● PROBLEM REQUIREMENTS:
Reproduce the lines below exactly, starting at the one containing "black power adapter: [89, 123]" and stopping at the final line.

[Records from a data source]

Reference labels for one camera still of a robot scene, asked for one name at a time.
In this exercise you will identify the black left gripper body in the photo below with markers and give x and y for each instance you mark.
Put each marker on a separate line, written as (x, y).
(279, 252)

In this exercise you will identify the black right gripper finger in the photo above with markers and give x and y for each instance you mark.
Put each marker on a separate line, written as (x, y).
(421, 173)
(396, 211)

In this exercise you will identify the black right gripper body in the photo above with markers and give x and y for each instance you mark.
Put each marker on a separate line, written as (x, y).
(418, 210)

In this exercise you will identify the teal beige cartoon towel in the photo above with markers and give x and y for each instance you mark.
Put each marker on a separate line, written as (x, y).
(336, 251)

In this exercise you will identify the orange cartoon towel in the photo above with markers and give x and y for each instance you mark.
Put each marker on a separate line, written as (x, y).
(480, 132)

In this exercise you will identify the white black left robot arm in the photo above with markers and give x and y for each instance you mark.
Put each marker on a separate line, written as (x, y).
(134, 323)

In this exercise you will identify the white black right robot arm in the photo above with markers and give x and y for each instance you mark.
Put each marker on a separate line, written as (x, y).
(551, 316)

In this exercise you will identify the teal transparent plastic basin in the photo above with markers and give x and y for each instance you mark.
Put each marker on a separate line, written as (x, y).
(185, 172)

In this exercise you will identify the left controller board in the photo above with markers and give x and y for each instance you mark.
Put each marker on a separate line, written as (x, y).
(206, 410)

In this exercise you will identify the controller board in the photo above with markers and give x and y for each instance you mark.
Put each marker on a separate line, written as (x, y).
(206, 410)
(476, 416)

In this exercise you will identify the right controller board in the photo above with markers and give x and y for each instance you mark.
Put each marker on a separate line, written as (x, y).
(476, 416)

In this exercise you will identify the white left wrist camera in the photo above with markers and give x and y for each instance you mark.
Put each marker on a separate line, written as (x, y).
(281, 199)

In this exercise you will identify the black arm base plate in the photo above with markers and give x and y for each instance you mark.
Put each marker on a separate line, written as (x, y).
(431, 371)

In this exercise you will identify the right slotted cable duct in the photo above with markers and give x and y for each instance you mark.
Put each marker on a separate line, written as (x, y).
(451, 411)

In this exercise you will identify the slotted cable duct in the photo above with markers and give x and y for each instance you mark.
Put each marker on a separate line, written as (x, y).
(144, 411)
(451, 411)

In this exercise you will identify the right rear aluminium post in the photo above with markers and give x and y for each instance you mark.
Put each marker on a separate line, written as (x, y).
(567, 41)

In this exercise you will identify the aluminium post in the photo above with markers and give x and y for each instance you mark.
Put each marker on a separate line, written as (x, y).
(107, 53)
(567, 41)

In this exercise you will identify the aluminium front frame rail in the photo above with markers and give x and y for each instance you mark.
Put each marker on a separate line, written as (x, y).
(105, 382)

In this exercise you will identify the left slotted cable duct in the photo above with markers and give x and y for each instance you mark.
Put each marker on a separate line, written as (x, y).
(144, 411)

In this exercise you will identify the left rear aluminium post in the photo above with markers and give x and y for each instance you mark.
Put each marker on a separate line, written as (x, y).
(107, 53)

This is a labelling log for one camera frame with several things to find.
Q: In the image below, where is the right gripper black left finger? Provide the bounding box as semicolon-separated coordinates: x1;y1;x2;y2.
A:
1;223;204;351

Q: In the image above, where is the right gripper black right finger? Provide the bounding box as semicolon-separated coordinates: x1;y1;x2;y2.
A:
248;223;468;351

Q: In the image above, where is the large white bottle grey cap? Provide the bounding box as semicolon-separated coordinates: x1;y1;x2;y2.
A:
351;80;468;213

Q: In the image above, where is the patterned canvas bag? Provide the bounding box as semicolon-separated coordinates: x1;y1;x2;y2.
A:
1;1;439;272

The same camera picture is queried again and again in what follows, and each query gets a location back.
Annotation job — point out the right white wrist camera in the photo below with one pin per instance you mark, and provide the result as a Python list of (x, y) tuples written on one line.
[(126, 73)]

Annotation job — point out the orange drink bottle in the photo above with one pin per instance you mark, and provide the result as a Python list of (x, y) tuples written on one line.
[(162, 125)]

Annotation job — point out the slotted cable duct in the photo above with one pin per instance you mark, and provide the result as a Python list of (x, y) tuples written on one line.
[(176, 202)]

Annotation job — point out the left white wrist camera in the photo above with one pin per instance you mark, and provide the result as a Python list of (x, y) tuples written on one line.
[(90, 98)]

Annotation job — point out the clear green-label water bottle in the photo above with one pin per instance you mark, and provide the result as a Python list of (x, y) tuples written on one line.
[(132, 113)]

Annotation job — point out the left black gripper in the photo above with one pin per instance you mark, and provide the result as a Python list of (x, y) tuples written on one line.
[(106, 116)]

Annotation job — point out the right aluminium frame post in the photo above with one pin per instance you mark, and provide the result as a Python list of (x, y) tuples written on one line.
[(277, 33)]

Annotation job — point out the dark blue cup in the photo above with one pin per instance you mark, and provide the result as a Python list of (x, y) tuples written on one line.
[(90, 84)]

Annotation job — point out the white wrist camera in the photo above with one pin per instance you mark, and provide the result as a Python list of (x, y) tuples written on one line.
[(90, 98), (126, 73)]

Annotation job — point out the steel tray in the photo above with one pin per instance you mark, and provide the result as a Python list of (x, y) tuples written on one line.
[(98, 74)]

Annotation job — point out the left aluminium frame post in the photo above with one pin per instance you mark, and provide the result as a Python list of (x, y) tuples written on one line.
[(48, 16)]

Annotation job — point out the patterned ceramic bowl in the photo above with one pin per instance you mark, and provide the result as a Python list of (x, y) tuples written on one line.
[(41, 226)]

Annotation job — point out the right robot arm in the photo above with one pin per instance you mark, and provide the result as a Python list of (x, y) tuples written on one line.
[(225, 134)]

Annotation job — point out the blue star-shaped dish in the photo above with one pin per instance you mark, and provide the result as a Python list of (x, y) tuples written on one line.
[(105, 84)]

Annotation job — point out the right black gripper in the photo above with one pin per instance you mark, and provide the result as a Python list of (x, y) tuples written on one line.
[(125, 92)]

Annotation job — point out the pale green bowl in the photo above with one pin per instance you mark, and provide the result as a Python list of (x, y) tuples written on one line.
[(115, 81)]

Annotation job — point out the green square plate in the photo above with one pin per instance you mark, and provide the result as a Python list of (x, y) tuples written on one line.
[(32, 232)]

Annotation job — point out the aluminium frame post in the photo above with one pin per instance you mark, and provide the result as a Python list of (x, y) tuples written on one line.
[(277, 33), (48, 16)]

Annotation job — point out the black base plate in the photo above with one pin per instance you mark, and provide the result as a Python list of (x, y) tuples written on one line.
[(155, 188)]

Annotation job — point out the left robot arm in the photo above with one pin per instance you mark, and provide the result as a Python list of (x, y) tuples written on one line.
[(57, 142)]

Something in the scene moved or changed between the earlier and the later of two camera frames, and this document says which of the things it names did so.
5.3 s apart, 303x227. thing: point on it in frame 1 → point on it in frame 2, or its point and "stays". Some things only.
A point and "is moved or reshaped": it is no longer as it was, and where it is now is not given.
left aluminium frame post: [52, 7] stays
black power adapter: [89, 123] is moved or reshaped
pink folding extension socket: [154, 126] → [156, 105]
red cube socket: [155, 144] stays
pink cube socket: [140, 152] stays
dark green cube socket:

● REPLY:
black power adapter: [89, 123] is moved or reshaped
pink folding extension socket: [154, 126] → [156, 105]
red cube socket: [155, 144] stays
pink cube socket: [140, 152] stays
dark green cube socket:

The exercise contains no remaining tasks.